## TASK BRIEF
Although the records contain pictures, only their text should be repeated, exactly as it stands.

## THE RECORDS
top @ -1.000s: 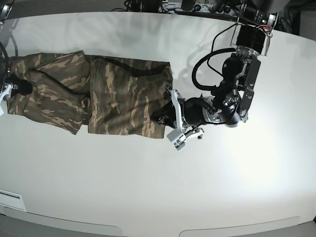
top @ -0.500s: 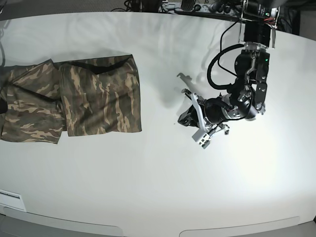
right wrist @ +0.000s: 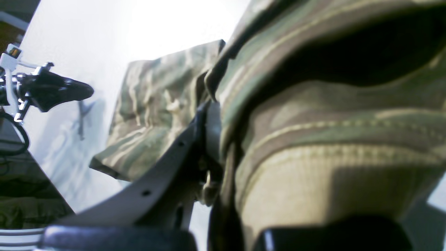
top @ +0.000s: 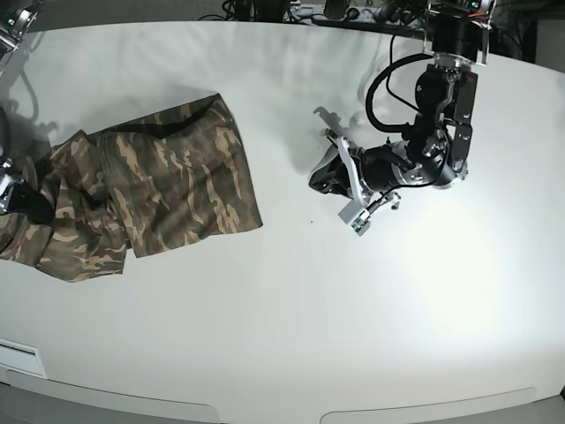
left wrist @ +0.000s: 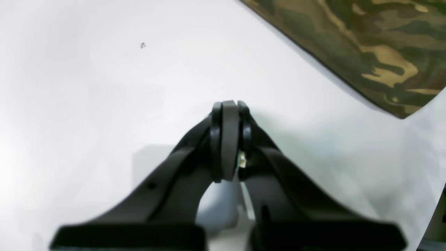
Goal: Fold the T-shirt properly
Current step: 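Grasp the collar end of the strip with the right gripper, then fold the collar end over the stack with the right gripper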
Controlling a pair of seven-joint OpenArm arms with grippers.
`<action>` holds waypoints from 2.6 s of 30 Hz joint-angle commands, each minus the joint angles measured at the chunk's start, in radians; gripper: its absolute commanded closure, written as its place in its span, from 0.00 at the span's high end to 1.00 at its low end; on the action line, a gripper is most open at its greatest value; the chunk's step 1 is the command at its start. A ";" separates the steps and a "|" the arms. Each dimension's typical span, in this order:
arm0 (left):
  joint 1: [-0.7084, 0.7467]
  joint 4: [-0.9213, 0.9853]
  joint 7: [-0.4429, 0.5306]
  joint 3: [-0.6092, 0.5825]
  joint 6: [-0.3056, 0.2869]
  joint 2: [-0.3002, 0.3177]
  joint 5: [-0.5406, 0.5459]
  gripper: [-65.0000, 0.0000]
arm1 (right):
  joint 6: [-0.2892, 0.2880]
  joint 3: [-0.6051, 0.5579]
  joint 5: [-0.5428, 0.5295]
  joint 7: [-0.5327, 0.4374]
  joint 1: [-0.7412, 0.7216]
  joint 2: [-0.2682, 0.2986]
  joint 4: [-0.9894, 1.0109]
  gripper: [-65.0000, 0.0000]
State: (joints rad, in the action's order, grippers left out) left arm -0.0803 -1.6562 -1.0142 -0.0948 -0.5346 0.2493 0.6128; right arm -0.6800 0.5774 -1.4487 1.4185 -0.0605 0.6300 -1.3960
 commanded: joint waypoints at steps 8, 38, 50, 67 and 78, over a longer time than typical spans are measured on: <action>-0.017 -0.017 0.027 0.004 -0.004 0.003 0.017 0.00 | 0.014 -0.037 -0.035 -0.022 0.018 -0.057 -0.182 0.00; -0.018 -0.017 0.027 0.005 -0.004 0.003 0.043 0.00 | -0.018 -0.316 -0.035 -0.022 0.086 -0.400 -0.385 0.16; -0.077 -0.018 0.003 0.006 -0.026 0.016 0.009 0.00 | -0.018 -0.629 -0.035 -0.022 -0.053 -0.397 -0.468 0.76; -0.224 -0.018 -0.213 0.043 -0.163 0.175 0.695 0.00 | -0.018 -0.497 0.180 -0.022 -0.114 -0.262 -0.482 0.00; -0.222 -0.018 -0.273 -0.143 -0.163 0.024 0.733 0.00 | -0.018 -0.518 0.481 -0.267 -0.153 -0.264 -0.385 0.00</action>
State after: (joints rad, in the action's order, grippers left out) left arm -0.2794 -1.6592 -1.3033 -0.2443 -0.6899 0.2695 1.3231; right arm -0.6968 0.0544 -0.9493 1.1801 -0.1864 0.3569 -1.7664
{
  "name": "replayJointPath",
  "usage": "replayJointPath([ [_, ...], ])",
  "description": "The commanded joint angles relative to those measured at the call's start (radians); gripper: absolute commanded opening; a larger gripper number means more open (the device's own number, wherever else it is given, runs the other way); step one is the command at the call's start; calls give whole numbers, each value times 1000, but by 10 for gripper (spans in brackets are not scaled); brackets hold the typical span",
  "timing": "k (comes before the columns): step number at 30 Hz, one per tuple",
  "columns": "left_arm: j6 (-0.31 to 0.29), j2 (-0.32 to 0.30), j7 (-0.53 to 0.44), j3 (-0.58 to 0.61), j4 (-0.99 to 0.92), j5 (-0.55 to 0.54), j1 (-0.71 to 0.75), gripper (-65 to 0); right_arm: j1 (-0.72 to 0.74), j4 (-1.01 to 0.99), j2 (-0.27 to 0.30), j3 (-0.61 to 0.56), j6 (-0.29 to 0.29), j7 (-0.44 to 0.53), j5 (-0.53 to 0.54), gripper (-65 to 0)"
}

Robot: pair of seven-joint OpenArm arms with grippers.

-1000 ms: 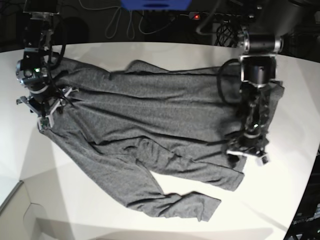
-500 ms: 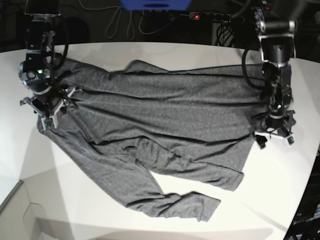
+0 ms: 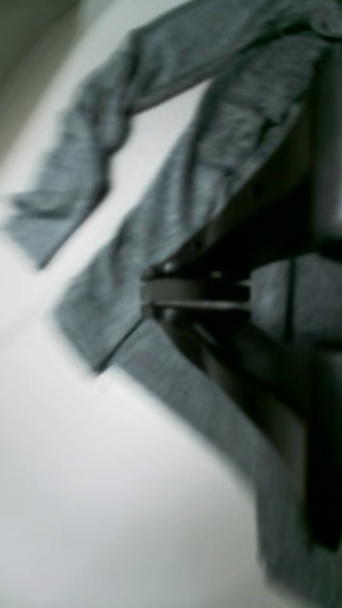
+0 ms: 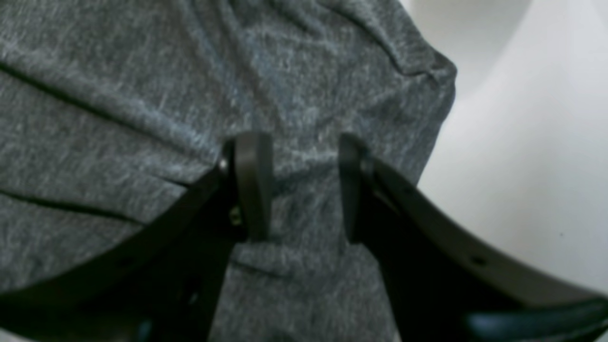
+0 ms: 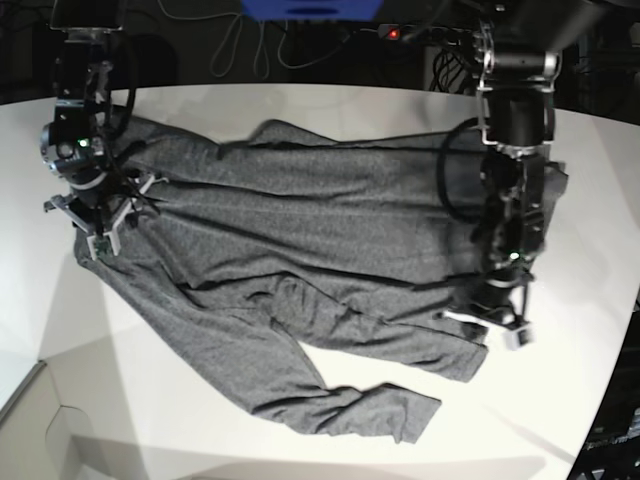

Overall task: Layout the t-shirt on the table in an organized manner, then fold the t-shirt properly
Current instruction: 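Pull the shirt body apart with both grippers to smooth it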

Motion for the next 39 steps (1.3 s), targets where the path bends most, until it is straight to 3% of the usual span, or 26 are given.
replayJointPath([
  [1, -1, -11, -30, 14, -26, 0, -55, -636, 6, 16, 13, 4, -2, 19, 1, -416],
  [10, 1, -31, -33, 43, -333, -1, -137, -650, 9, 17, 15, 6, -2, 16, 0, -416],
  [20, 4, -118, -31, 8, -213, -7, 39, -650, 10, 16, 16, 6, -2, 19, 0, -416],
  [28, 3, -123, -25, -216, -85, -1, 159, -650, 10, 11, 15, 1, -2, 19, 0, -415],
  [39, -2, -117, -25, -230, 12, -6, 170, -646, 4, -13, -19, -2, -2, 19, 1, -416],
])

## RESULT FOR THIS EXERCISE
top @ -1.000s: 
top @ -0.500s: 
right wrist @ +0.000s: 
top @ +0.000s: 
left wrist @ +0.000s: 
Goal: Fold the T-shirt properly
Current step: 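Grasp the collar end of the strip with the right gripper, then fold the collar end over the stack with the right gripper
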Controlling a pair of seven-joint OpenArm arms with grippers.
`<action>` holds waypoints from 2.6 s of 30 Hz joint-angle commands, each minus the joint angles measured at the chunk's start, in radians; gripper: its absolute commanded closure, written as its place in its span, from 0.00 at the span's high end to 1.00 at its low end; on the action line, a gripper is most open at its greatest value; the chunk's step 1 is the command at its start. A ";" separates the steps and a "|" the arms. Each dimension's typical span, in this order:
arm0 (left):
  joint 1: [-0.7084, 0.7467]
  joint 4: [-0.9213, 0.9853]
  joint 7: [-0.4429, 0.5306]
  joint 3: [-0.6092, 0.5825]
  joint 6: [-0.3056, 0.2869]
  joint 2: [-0.3002, 0.3177]
  joint 5: [-0.5406, 0.5459]
  gripper: [-65.0000, 0.0000]
arm1 (right):
  joint 6: [-0.2892, 0.2880]
  joint 3: [-0.6051, 0.5579]
  joint 5: [-0.5428, 0.5295]
  joint 7: [-0.5327, 0.4374]
  joint 1: [-0.7412, 0.7216]
  joint 2: [-0.2682, 0.2986]
  joint 4: [-0.9894, 1.0109]
  gripper: [-65.0000, 0.0000]
State: (joints rad, in the action's order, grippers left out) left arm -0.0803 -1.6562 -1.0142 -0.0948 -0.5346 0.2493 0.6128; right arm -0.6800 0.5774 -1.4487 1.4185 -0.0605 0.6300 -1.3960
 commanded: joint waypoints at steps 8, 38, 50, 67 and 78, over a longer time than typical spans are measured on: <action>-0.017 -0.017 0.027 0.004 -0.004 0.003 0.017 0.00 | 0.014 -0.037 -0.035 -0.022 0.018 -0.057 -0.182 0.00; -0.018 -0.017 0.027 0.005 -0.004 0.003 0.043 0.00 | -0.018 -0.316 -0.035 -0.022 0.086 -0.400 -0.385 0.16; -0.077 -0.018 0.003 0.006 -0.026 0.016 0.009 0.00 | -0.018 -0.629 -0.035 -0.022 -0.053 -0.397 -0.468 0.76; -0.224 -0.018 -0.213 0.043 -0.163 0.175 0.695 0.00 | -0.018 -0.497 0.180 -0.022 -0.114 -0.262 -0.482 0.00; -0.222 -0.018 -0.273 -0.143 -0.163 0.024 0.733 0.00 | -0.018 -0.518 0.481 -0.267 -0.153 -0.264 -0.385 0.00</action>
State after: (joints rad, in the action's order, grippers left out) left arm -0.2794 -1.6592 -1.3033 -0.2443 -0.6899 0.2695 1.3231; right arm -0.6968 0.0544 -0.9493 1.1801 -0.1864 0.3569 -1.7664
{
  "name": "replayJointPath",
  "usage": "replayJointPath([ [_, ...], ])",
  "description": "The commanded joint angles relative to those measured at the call's start (radians); gripper: absolute commanded opening; a larger gripper number means more open (the device's own number, wherever else it is given, runs the other way); step one is the command at the call's start; calls give whole numbers, each value times 1000, but by 10 for gripper (spans in brackets are not scaled); brackets hold the typical span",
  "timing": "k (comes before the columns): step number at 30 Hz, one per tuple",
  "columns": "left_arm: j6 (-0.31 to 0.29), j2 (-0.32 to 0.30), j7 (-0.53 to 0.44), j3 (-0.58 to 0.61), j4 (-0.99 to 0.92), j5 (-0.55 to 0.54), j1 (-0.71 to 0.75), gripper (-65 to 0); right_arm: j1 (-0.72 to 0.74), j4 (-1.01 to 0.99), j2 (-0.27 to 0.30), j3 (-0.61 to 0.56), j6 (-0.29 to 0.29), j7 (-0.44 to 0.53), j5 (-0.53 to 0.54), gripper (-65 to 0)"
}

Robot: pair of seven-joint OpenArm arms with grippers.

-1000 ms: 
-500 ms: 
+0 ms: 
+0 ms: 
+0 ms: 

Overall task: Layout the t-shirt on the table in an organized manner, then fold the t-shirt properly
Current instruction: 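Pull the shirt body apart with both grippers to smooth it
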
Motion for the next 39 steps (1.3 s), targets where the path bends most, until it is straight to 3% of the usual span, or 26 are given.
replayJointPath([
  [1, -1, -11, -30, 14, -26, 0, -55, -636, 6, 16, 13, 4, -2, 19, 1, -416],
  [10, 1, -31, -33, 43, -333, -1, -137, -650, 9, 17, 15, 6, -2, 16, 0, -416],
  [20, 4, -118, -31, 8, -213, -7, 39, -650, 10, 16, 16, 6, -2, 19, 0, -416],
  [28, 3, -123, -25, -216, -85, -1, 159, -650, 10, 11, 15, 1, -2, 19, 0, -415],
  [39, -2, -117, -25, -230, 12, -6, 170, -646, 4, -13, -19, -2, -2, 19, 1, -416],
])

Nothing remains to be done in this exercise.